I encourage all of us who have grown up in the midst of these movements or on the fringes, all of us who are familiar with the terms “Patriarichal” and “Quiverfull” and the ministries of Bill Gothard, Michael Pearl and Doug Phillips, just to name a few, to take a deeper look at the things we’ve been taught and refuse to follow blindly.
“Watch out for false prophets. They come to you in sheep’s clothing, but inwardly they are ferocious wolves. By their fruit you will recognize them. Do people pick grapes from thornbushes, or figs from thistles? Likewise, every good tree bears good fruit, but a bad tree bears bad fruit. A good tree cannot bear bad fruit, and a bad tree cannot bear good fruit. Every tree that does not bear good fruit is cut down and thrown into the fire. Thus, by their fruit you will recognize them.”

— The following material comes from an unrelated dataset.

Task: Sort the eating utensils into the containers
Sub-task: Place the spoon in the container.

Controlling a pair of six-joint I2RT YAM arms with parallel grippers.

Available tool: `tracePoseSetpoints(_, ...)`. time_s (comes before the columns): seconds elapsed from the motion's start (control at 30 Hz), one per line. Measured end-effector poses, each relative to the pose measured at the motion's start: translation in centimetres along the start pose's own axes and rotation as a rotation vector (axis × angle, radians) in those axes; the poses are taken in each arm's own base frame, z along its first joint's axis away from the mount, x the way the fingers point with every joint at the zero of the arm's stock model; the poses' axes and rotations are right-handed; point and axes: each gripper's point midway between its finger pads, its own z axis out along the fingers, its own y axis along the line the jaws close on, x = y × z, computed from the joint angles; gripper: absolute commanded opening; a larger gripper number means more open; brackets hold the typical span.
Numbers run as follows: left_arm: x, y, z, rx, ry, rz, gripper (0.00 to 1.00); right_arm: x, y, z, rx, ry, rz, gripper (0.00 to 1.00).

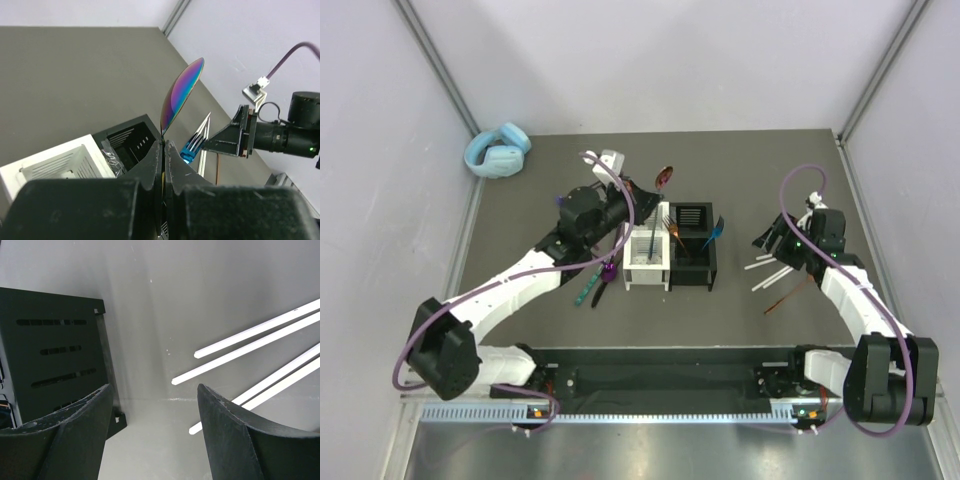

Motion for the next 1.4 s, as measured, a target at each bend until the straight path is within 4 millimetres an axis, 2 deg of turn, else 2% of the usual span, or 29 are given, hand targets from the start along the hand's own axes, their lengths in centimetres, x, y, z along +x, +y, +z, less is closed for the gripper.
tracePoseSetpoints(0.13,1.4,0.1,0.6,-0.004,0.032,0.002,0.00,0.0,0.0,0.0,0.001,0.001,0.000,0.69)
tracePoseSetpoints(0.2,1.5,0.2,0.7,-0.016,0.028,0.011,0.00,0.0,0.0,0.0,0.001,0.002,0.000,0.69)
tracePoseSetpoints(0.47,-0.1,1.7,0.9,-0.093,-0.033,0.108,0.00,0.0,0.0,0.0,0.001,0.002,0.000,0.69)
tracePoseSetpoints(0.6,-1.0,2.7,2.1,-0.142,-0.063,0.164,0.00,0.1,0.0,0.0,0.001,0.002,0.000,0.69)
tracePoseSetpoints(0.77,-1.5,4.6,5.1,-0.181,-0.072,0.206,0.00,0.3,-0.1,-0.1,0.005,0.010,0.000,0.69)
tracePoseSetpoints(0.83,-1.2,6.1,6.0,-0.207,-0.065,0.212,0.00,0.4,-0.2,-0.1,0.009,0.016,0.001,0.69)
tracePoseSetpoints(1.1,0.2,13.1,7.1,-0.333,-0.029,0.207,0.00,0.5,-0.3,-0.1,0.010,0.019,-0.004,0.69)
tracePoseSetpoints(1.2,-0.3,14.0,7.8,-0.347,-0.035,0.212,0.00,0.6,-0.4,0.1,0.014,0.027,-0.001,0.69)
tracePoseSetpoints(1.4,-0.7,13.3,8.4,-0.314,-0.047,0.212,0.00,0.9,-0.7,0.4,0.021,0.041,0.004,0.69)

*Please note that I do not know the Duggar’s personally, nor do I know everything about how they teach or raise their children. I do know, however, that the Duggars have been very outspoken in support of Bill Gothard and homeschool their children using the Advanced Training Institute’s curriculum. The more I read about this curriculum and the teachings of Bill Gothard and others like him, the more frightening I find it to be. This is not an attack on the Duggars, only a sincere desire to lean from their mistakes. Because although I believe that Josh is an adult and is fully responsible for his own actions surrounding the most recent scandal, I also believe that the roots of his current behavior started when he was a young boy, growing up in a household that seemed to have every safeguard in place to prevent this and yet a household where something went terribly, terribly wrong. Unfortunately, the Duggars have not been willing to speak more extensively on this subject, so we are left to examine their parenting practices based on what little is known. In an attempt to learn more about some of their beliefs and practices, I have uncovered horrific abuses affecting many of the children who were raised according to Bill Gothard’s methods and those like them. Regardless of whether this led to the heartbreaking situation in the Duggar family, its effect on other families should not be ignored.
**Examples: An ATI page on counseling sexual abuse has a section for identifying whether the victim was “at fault” due to “immodest dress” or “being with evil friends.” In Bill Gothard’s Road Safety booklet, six out of twelve pages deal with how a woman can keep herself safe from attacks, one of which gives instructions to women on how not to “provoke” an attack (by, you guessed it, dressing “inappropriately,”) and another teaches that a woman who is attacked is as guilty as the attacker if she doesn’t “cry out.” There are pages devoted to proper dress, avoiding temptation, submitting to authority, the dangers of semen-causing cancer, and an especially disturbing set of videos devoted to avoiding masturbation because it is “selfish,” “becomes an idol,” “cultivates a depraved mindset” and makes you a “prisoner,” unable to love and connect with your loved ones.